After going through the data below, state how many lines contain "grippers", and nothing else.

++++ Study material ++++

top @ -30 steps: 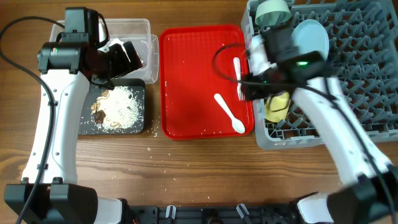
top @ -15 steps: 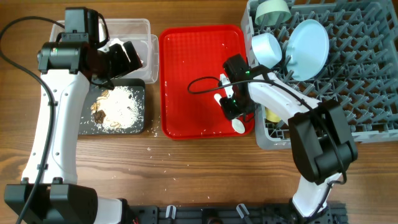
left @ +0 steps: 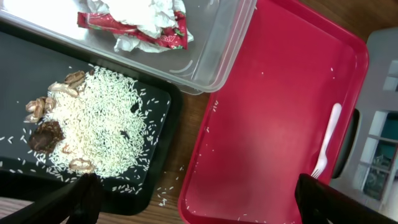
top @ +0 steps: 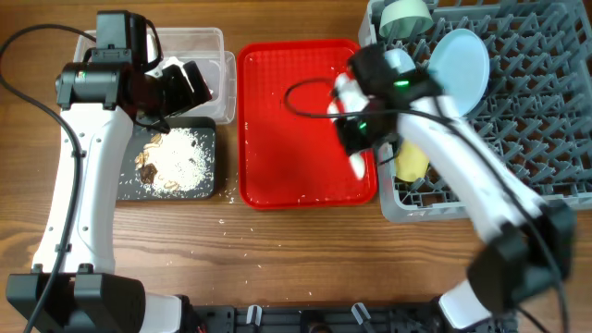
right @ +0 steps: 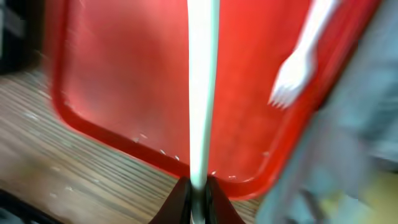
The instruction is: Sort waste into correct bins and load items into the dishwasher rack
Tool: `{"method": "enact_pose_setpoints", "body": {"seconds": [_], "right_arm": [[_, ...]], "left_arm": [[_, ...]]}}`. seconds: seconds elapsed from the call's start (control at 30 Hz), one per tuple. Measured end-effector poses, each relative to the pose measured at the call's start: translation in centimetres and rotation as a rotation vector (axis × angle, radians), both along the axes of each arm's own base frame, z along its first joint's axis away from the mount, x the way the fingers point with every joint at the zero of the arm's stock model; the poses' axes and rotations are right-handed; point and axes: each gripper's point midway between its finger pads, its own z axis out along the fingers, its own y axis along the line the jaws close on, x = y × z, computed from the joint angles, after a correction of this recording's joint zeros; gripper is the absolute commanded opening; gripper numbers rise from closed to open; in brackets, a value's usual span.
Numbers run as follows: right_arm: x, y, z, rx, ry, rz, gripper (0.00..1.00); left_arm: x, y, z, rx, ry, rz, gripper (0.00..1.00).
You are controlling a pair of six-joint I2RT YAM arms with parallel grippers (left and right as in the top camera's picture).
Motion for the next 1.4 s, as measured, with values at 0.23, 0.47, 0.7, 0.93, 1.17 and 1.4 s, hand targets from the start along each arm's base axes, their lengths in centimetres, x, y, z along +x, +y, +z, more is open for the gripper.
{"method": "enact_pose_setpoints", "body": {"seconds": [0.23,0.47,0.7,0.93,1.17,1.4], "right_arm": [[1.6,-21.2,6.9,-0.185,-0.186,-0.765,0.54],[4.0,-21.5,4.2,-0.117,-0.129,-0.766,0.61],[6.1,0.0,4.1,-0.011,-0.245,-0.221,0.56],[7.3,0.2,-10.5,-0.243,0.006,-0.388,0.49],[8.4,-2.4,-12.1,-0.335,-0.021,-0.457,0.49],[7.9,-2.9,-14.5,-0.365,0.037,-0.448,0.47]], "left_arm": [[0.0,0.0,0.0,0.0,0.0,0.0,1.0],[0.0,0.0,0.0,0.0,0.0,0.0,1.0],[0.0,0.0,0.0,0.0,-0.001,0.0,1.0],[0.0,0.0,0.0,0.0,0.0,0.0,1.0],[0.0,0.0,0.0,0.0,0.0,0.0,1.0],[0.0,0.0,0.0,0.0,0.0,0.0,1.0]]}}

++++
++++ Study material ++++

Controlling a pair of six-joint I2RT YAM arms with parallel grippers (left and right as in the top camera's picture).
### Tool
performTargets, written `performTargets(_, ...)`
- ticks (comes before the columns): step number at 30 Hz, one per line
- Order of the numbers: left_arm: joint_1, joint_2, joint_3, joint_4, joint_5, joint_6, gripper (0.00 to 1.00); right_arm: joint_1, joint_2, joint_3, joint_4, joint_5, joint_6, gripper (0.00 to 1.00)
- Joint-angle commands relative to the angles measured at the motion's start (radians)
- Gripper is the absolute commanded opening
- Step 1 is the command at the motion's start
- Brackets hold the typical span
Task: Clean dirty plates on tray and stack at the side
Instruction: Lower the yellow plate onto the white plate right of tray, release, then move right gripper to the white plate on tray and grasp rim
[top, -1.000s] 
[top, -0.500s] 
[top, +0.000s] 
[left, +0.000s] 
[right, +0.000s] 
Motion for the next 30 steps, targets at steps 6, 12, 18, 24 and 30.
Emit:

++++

**Expected output**. 2